→ Exercise brief
Only the line containing "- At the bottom" and the lines after it, through the end of the entries, should be output exactly.

→ Available data
====================
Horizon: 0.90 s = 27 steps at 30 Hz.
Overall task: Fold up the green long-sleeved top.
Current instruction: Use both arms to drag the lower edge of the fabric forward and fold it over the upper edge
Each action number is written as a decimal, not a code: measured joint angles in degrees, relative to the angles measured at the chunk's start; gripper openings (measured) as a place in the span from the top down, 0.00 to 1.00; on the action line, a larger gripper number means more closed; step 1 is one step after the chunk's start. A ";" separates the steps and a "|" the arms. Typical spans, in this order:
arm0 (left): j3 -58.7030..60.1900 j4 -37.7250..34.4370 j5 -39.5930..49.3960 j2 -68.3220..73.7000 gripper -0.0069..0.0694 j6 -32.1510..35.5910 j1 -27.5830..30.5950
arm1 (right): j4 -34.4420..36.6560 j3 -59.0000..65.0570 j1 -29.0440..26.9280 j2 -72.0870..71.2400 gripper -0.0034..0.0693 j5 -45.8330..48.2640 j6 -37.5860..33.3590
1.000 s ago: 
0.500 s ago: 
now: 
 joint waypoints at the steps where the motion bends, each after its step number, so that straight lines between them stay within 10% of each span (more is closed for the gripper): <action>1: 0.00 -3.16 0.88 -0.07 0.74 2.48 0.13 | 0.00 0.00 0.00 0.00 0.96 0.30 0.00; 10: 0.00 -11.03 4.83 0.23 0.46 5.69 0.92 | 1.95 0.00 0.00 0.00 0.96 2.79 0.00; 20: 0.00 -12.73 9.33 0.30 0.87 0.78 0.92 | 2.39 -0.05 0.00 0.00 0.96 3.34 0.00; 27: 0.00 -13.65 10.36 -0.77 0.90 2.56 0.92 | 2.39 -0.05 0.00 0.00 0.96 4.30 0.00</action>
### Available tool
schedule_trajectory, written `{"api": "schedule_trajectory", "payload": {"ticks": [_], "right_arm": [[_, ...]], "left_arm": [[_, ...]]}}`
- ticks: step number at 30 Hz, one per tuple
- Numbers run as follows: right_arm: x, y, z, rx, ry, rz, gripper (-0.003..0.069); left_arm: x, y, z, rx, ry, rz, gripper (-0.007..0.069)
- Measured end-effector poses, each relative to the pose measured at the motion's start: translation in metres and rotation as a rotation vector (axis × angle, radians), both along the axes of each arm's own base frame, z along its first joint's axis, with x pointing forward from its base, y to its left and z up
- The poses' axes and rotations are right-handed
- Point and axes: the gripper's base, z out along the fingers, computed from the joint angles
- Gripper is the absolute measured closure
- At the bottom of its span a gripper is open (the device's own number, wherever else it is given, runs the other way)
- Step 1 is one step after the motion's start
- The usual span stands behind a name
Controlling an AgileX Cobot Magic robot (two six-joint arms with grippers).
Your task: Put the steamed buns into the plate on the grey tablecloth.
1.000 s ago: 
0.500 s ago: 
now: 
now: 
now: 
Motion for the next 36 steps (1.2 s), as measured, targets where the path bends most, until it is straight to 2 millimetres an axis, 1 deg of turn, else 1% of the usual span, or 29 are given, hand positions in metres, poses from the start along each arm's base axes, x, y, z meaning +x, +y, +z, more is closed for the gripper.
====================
→ Solution for this exercise
- At the bottom of its span a gripper is open (the device's own number, wherever else it is given, runs the other way)
- Step 1 is one step after the motion's start
- The usual span stands behind a name
Controlling an AgileX Cobot Magic robot (two six-joint arms with grippers).
Your task: Put the steamed buns into the plate on the grey tablecloth.
1.000 s ago: 
0.500 s ago: 
now: 
now: 
now: 
Motion for the next 36 steps (1.2 s), as measured, targets where the path bends most, until it is straight to 2 millimetres an axis, 1 deg of turn, else 1% of the usual span, or 29 are given, hand positions in metres, poses from the start along each arm's base axes, x, y, z meaning +x, +y, +z, more is closed for the gripper.

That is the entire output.